Exercise - Character for character, transcribe the entries below, minus the images.

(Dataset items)
****
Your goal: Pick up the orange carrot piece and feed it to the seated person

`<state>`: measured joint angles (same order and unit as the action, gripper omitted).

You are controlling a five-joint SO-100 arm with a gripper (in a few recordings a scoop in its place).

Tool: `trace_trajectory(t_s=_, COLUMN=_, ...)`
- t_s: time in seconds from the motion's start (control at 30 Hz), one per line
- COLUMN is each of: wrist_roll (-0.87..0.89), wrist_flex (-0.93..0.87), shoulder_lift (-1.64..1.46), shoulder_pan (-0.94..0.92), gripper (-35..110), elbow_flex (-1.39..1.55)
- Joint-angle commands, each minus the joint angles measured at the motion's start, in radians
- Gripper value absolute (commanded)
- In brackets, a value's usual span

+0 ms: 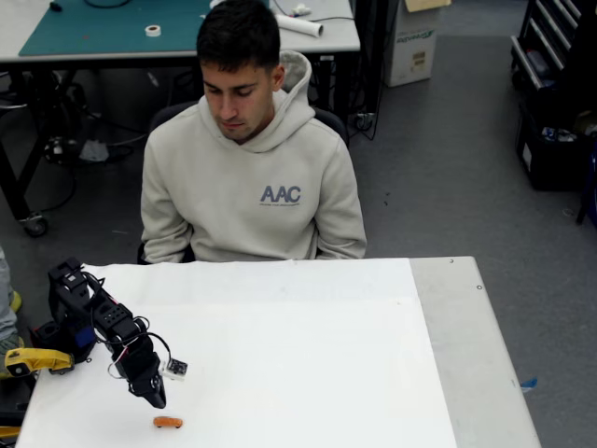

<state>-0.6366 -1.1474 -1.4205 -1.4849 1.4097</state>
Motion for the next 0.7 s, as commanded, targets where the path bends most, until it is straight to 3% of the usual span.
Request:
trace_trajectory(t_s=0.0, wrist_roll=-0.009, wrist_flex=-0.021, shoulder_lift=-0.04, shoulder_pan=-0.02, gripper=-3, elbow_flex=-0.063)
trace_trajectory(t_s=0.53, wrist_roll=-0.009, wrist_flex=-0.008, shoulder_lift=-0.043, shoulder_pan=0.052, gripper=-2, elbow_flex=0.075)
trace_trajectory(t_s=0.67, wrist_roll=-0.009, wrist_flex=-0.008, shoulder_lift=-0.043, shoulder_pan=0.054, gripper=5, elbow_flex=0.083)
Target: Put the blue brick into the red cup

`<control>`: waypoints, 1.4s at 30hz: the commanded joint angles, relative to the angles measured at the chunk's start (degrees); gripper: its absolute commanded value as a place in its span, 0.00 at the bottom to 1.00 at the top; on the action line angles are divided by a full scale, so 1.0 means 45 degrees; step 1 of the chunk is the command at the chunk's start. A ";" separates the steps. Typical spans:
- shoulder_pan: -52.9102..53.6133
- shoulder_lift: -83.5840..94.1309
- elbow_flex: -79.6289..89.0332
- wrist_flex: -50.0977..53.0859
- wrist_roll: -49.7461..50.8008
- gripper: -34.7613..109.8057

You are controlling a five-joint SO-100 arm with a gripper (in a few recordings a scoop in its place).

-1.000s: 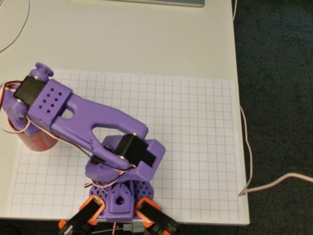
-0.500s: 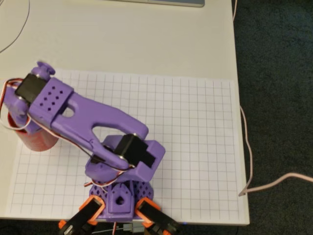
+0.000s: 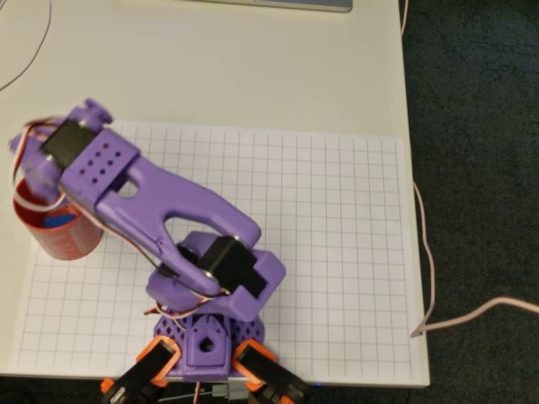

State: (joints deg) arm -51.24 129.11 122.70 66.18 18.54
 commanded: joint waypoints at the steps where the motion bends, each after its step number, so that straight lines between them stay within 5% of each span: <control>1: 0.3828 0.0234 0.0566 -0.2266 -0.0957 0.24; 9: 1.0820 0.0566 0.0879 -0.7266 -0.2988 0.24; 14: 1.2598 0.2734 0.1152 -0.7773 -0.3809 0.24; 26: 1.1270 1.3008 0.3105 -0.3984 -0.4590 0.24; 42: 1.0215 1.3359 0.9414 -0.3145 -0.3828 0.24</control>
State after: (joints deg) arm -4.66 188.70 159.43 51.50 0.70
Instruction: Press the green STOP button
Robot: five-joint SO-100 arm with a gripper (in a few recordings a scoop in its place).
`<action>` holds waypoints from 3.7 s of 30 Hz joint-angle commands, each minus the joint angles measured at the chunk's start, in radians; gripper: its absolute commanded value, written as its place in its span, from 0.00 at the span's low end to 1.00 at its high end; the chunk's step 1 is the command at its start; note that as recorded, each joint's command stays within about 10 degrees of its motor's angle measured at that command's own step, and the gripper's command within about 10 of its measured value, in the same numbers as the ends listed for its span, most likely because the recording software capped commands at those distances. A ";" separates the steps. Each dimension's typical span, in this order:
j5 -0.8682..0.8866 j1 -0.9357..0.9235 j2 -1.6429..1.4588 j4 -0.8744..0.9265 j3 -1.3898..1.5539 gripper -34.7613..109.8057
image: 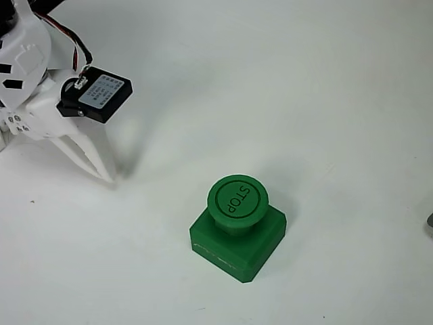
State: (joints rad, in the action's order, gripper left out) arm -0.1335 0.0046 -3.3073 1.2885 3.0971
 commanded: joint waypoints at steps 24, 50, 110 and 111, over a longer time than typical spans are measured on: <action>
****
Solution for this problem -
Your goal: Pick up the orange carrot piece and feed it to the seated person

`<state>`: measured joint angles (same order and unit as the action, gripper omitted).

You are controlling a five-joint SO-100 arm with a gripper (in a few recordings a scoop in its place).

Tool: `trace_trajectory(t_s=_, COLUMN=_, ...)`
- t_s: time in seconds from the motion's start (control at 30 Hz), one per line
- COLUMN is each of: wrist_roll (-0.87..0.89), wrist_flex (-0.93..0.87), shoulder_lift (-1.64..1.46), shoulder_pan (-0.94..0.92), gripper (-35..110), elbow_flex (-1.39..1.55)
- Joint-angle commands, each minus the joint angles measured at the motion's start, in radians
- Gripper value absolute (commanded)
- In brackets, a value's usual span

+0 ms: 

<state>-0.6366 -1.1474 -1.4205 -1.4849 1.4097</state>
Motion for the next 0.7 s, as commanded, targets where the path bends most, until it is straight to 3% of the usual span.
Request:
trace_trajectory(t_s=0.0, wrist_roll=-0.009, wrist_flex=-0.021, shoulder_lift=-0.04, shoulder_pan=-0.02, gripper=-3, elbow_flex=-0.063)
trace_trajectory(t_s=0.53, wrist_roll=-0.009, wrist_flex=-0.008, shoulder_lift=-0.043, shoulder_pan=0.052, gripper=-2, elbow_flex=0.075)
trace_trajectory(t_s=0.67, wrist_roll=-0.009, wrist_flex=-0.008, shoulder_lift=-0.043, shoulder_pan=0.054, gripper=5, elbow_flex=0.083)
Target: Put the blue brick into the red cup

`<control>`: waypoints, 1.4s at 30hz: the commanded joint angles, relative to the angles measured at the chunk's start (degrees); gripper: its absolute commanded value as a place in its span, 0.00 at the bottom to 1.00 at the top; on the action line angles are divided by a full scale, so 1.0 means 45 degrees; step 1 of the chunk is the command at the chunk's start. A ";" separates the steps. Typical spans:
- shoulder_pan: -52.9102..53.6133
- shoulder_lift: -83.5840..94.1309
- elbow_flex: -79.6289..89.0332
- wrist_flex: -50.0977..53.0859
- wrist_roll: -49.7461..50.8008
- gripper: -34.7613..109.8057

You are controlling a five-joint SO-100 arm with a gripper (in a few recordings a scoop in its place).

-1.000s: 
-0.500s: 
+0.000s: 

State: (joints deg) arm -51.24 129.11 122.70 66.18 18.54
 commanded: joint waypoints at the steps where the motion bends, each after its step number, so that straight lines between them stay within 5% of each span: <control>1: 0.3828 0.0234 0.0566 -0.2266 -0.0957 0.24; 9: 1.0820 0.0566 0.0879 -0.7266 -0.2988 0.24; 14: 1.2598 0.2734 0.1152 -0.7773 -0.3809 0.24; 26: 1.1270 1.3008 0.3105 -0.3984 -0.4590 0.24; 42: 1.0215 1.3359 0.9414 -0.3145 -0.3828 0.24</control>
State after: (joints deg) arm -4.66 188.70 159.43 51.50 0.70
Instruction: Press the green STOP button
Robot: five-joint SO-100 arm with a gripper (in a few recordings a scoop in its place).
`<action>` holds waypoints from 3.7 s of 30 Hz joint-angle commands, each minus the joint angles measured at the chunk's start, in radians; gripper: its absolute commanded value, written as its place in its span, from 0.00 at the span's low end to 1.00 at its high end; the chunk's step 1 is the command at its start; note that as recorded, each joint's command stays within about 10 degrees of its motor's angle measured at that command's own step, and the gripper's command within about 10 of its measured value, in the same numbers as the ends listed for its span, most likely because the recording software capped commands at those distances. A ";" separates the steps. Each dimension's typical span, in this order:
j5 -0.8682..0.8866 j1 -0.9357..0.9235 j2 -1.6429..1.4588 j4 -0.8744..0.9265 j3 -1.3898..1.5539 gripper -34.7613..109.8057
image: 
State: (joints rad, in the action's order, gripper left out) arm -0.1335 0.0046 -3.3073 1.2885 3.0971
 commanded: joint waypoints at steps 24, 50, 110 and 111, over a longer time than typical spans are measured on: <action>

That's the answer, with nothing more to add.